On this day in 1961 soprano Joan Sutherland made her Metropolitan Opera debut in Lucia di Lammermoor.
Robert J. Landry in Variety:
The Metropolitan Opera season, which was almost cancelled, has produced the debut of a soprano, Joan Sutherland, of Australia, who is almost unimaginably good. Resultantly, the Sunday (26) night audience went nearly berserk with delight during and after the climaxing mad scene in “Lucia de Lammermoor.” Although explosions of enthusiasm are familiar enough, though never common, at the Met nothing comparable is recalled in recent times. There wasn’t applause but wild beatings of palms; not bravos but roars of exultant appreciation. There were 10 genuine, unforced, prolonged solo curtain calls. At the sixth the examples of a few who were standing became the complete audience.

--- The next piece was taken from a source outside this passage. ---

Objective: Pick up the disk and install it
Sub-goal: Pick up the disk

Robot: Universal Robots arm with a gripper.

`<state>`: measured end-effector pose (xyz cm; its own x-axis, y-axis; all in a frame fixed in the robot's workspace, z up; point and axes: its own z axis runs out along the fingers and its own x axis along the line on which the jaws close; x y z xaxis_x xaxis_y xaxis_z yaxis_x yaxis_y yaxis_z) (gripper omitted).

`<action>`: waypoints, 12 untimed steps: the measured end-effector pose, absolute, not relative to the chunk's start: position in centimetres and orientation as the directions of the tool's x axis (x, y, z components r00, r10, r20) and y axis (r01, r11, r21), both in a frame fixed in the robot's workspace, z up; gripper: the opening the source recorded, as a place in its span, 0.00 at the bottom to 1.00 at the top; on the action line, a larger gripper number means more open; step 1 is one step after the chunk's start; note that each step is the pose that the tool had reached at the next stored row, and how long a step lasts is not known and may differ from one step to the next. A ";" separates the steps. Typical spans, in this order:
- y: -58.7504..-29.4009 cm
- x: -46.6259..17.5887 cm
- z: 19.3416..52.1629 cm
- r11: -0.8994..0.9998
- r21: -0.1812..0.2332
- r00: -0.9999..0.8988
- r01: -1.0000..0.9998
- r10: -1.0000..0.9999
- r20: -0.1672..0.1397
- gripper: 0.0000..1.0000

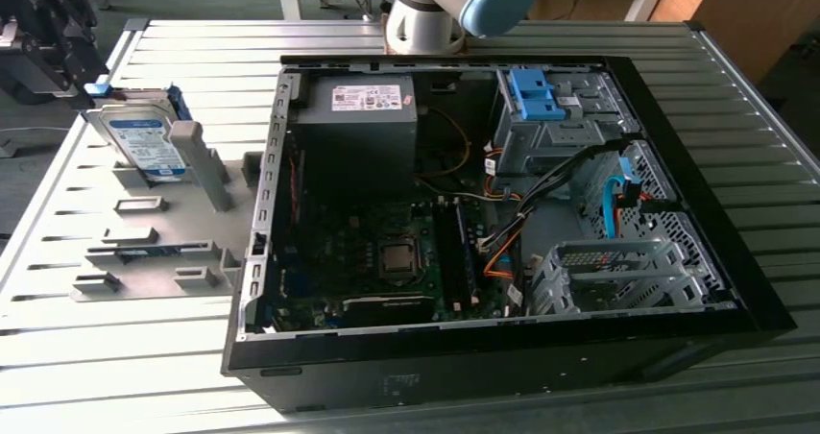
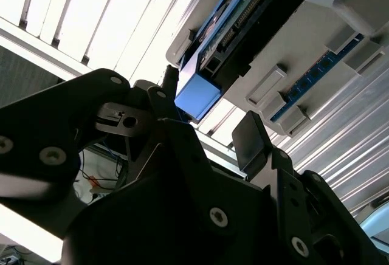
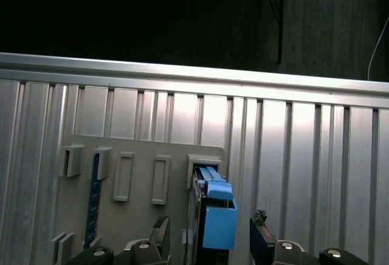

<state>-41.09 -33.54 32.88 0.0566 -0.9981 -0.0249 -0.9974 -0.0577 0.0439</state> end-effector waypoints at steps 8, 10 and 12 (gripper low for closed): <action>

Suffice that with this Australian’s arrival a box-office sensation, a queen among divas and opera history were all made simultaneously. It was simply not possible to find anything to quibble about. Even the creaky old libretto suddenly seemed exciting.
. . . .
No point in complicating the simple fact of a once-in-a-generation eruption of performing genius. Miss Sutherland, tall, completely the mistress of her role, and pretty good actress to boot, was that rara avis, a promised glory that exceeded hopes. She is the kind of talent that old-timers often refuse to believe any longer lives.
Birthday anniversaries of tenor Gerhard Unger (1916) and soprano Hildegard Hillebrecht (1927).